Tuesday 23 February 2016

Kazuo and me

I have been in bed the last few days with a bad back. This has resulted in desultory channel surfing lying on my day bed. Sometime today morning, I happened to chance on a movie called Never let me go. It had already started at least 20 to 30 minutes back. I thought it would be some mindlesss romcom and kept looking at the screen while working on something else. But hardly a few minutes into the movie, I was hooked. And as I watched it to the end, I knew I would have to read every single thing this Kazuo Ishiguro had ever written.

I cannot remember when last I was so so touched. The movie is tragic and stoic and utterly morbid all at the same time. And it is not just the nuanced performances of Carey Mulligan or the haunting background score. There are so many places in the movie where there is a stillness in the main cast which is so much more profoundly evocative than any amount of dialogue could have been.

Went out in the afternoon itself and got all the 3 books of his that were in the nearby Crossword. I really need to read them slowly, slowly tasting and savouring each sentence since he has written only six books.

But more than that it has been the palpable excitement and good cheer I have felt all day. It is always like this when I discover a new voice, somebody who resonates and I feel like " My God! how did I not know about this person before" And this book is more than 10 years old. The movie itself is more than 5 years old. It is not like he is unknown... so many awards, so many recognitions... but our paths never crossed. But now I have the chance to start a new affair. I have almost finished half of Never let me.. since afternoon.. but still. There is something so delicate in the way the most inhuman things are alluded to. It is like a sort of gentle unveiling. Of course, in my case I had seen the movie.. but still...


Tuesday 2 February 2016

Rain on parched desert

I am a bloody ignoramus... what can I say.. there is so much i do not know.. my ignorance is so deep , abiding and profound that it still sometimes amazes me.

Today, I desultorily decided to try out this new classical music channel of AIR .. http://airbengaluru.com. There was somebody playing Bilahari on the violin and it was extraordinarily good.
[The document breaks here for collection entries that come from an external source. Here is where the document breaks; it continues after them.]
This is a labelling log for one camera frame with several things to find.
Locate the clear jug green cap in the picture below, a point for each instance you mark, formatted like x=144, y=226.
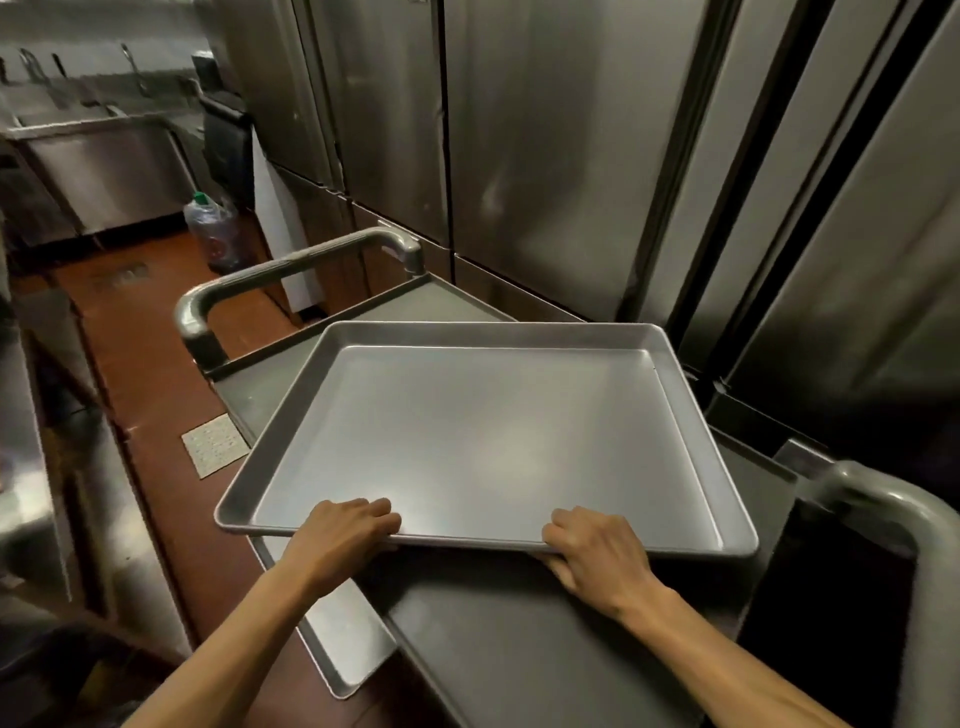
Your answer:
x=214, y=236

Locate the grey plastic cart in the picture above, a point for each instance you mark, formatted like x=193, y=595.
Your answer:
x=525, y=645

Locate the person's left forearm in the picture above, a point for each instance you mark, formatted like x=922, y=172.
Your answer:
x=232, y=652

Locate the steel sink counter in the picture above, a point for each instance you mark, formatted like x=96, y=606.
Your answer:
x=112, y=172

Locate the metal tray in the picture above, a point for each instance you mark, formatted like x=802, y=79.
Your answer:
x=352, y=641
x=487, y=442

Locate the black appliance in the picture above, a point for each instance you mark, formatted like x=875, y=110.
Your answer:
x=227, y=150

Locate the large steel refrigerator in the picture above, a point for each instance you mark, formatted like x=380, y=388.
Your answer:
x=562, y=150

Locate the person's right hand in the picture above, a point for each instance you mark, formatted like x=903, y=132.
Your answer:
x=600, y=562

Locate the person's left hand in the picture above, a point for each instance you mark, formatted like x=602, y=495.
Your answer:
x=337, y=536

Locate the steel faucet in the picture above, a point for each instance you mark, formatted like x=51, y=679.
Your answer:
x=34, y=71
x=133, y=67

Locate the person's right forearm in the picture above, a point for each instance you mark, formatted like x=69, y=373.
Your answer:
x=712, y=667
It was not just good but it was such a deep sound.. so satisfying ... and I thought to myself this channel the sound is so good and I kept listening. After that Bilahari, an announcer came on and said it was somebody called avaneeswaram sr vinu... and I wrote the name down. I had never heard this name before. This is what I mean. There is sound like this out there and I did not know it. After that he played Thaye Yashoda and I just knew I would be out there listening to every single thing this person has played and which is available on the net.

I was just in Chennai last month and attending various concerts and some were good and yet not one of them blew me away. I left the concerts of even the current reigning queens castigating myself and telling myself that I was getting jaded. If I was not able to be moved by the music then the fault was mine. But today that changed. Do you know that feeling when for the first time you hear somebody or chance on a new author or a new actor and for one nano second the world stops spinning.... that feeling that you have perchance stumbled on to something humungous.

There is a Ranjani( just 2.45 mts), a Brindavani( 4.something minutes).... they are all so superb. His violin weeps, it dances, the sound that he produces is exuberant( .45 mts of kathanakuthuhalam), it is plaintive, it is meditative.. it encapsulates every shade of emotion the human heart experiences.

Absolutely not to be missed. After a long time.. a cleansing energising shower on  my parched soul!!